While it is still very early times, Beef Central is picking up some vibes from processor/wholesaler contacts that the backlog of beef currently clogging the system due to flat demand in key export markets is starting to clear, which if true, would help the supply/demand equilibrium no end.

While export volume figures for the month of June just completed looked sound, the value return on a lot of that product would not make pleasant reading, Mr McRae said.

“There was still 32,000 tonnes shipped into Japan last month, but processors are just not getting the money for the product they need, to make it viable,” he said.

Another factor was a pronounced swing from chilled and better quality table cuts into manufacturing beef.

This was clearly evident in data released this week on manufacturing beef exports for the second quarter (April 1 to June 30).
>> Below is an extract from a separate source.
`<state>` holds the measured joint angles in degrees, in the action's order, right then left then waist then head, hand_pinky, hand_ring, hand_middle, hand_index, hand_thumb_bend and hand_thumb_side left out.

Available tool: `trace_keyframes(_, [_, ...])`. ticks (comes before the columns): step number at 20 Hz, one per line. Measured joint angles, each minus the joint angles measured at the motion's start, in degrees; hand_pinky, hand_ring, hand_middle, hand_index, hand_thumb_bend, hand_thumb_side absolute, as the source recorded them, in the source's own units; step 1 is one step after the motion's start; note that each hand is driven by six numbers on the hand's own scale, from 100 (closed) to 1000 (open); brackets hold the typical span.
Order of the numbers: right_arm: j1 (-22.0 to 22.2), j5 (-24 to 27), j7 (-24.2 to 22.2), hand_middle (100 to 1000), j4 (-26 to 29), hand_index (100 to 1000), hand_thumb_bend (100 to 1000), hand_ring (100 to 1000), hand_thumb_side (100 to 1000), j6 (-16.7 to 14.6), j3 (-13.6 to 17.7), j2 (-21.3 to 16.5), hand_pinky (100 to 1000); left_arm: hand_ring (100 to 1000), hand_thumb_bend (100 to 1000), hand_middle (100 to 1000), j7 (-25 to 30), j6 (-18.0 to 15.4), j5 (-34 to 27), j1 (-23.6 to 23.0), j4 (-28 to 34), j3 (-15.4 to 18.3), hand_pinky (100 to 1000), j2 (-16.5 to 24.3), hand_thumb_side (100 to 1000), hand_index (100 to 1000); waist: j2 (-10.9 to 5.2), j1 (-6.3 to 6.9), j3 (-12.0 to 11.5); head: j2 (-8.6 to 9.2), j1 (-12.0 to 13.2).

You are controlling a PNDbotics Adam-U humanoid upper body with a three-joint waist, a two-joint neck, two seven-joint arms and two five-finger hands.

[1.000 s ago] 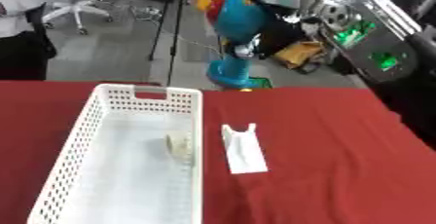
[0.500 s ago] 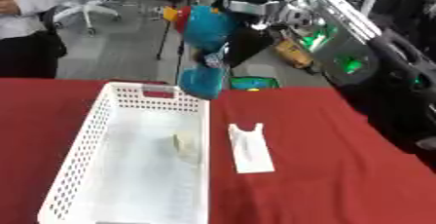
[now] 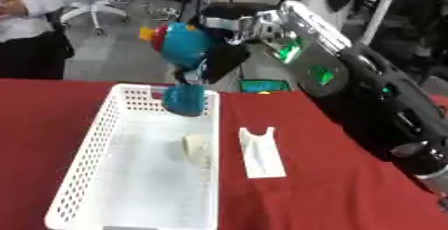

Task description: Pick up objects on the table and place them in the box.

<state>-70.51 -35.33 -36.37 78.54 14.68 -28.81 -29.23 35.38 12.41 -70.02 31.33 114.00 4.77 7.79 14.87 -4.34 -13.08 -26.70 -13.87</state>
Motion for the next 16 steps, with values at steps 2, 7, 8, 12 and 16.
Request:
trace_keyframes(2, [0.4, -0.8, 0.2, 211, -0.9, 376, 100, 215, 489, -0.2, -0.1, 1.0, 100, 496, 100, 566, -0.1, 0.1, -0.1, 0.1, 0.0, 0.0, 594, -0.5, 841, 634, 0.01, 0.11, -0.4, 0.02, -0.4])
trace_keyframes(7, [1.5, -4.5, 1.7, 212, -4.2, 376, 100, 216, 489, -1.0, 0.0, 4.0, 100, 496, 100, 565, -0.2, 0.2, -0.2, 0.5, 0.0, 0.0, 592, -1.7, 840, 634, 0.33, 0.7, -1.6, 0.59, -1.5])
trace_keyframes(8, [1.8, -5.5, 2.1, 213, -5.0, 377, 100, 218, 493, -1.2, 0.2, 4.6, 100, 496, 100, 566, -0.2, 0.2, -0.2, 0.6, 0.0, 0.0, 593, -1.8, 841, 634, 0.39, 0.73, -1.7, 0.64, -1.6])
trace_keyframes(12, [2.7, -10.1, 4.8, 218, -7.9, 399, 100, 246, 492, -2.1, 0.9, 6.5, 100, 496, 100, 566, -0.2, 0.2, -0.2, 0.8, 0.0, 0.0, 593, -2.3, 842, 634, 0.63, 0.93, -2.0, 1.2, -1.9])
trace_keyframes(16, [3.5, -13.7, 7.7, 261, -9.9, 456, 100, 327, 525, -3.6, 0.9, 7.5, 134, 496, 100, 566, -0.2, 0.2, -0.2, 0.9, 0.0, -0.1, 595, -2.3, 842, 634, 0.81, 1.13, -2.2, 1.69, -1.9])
For only the second time in 12 years, Japan went past the United States as Australia’s largest manufacturing beef market, for the quarter.

As the accompanying graph shows, Japan took 30,589t of manufacturing beef for Q2, while the US figure was 27,087t, reflecting the toughness of selling Australian product into the US based on currency movements.

The Japanese Q2 figure has drifted upwards over the past three years, possibly explained by more Japanese consumers taking the ‘cheap burger option’ a little more frequently, rather than going to the family restaurant for a steak or yakiniku.

The Q2 figure for manufacturing exports to the US represented just 55pc of equivalent Australian exports to the US in Q2, 2009, records show, reflecting the overall shift in reliance on the US market overall.

Displacing that was some major upwards movements in manufacturing beef trade to Russia (6762t for Q2 this year, compared with just 227t last year; Korea 3776t this year up from 2828t in 2010; and even Saudi was up from 396t last year to 1737t in Q2 comparisons. ) 

“It is starting to look like the 2008 pattern, where cheaper, lower quality product is much easier to sell than higher quality, including chilled, younger and grainfed beef,” Mr McRae said.

“Any prime or higher-end product is proving very hard to move at the moment.”

Comparisons between steer prices and Japanese market indicators for grain and grassfed fullsets, show a remarkably similar declining pattern, since the peak of the recent market in late January.

Grassfed and grainfed fullset indicator process have fallen 15-19pc in six months, since the January peak. Similarly, the heavy steer price is now at the lower end of the five-year price average range.

Another aspect worth exploring in the current market complex is the stability that the A$ has demonstrated over the past six to eight weeks, trading in a fairly narrow range around US105-107c.

“To exporters, stability is second only to the actual level of the currency in terms of importance,” Mr McRae said. “Any time there is relative stability in the dollar is a good thing, because it provides a level of certainty at what exporters are locking-in at. Looking back at when the A$ was close to US60c, there was a lot of fear around, because the currency was in fact very volatile at that time.”

But the current dollar stability is only a small positive in an otherwise tough market. At US107c, there was no escaping the fact that currency is still very high, by historic standards.

“It needs to be closer to or below parity with the US$ to have any real impact,” Mr McRae said.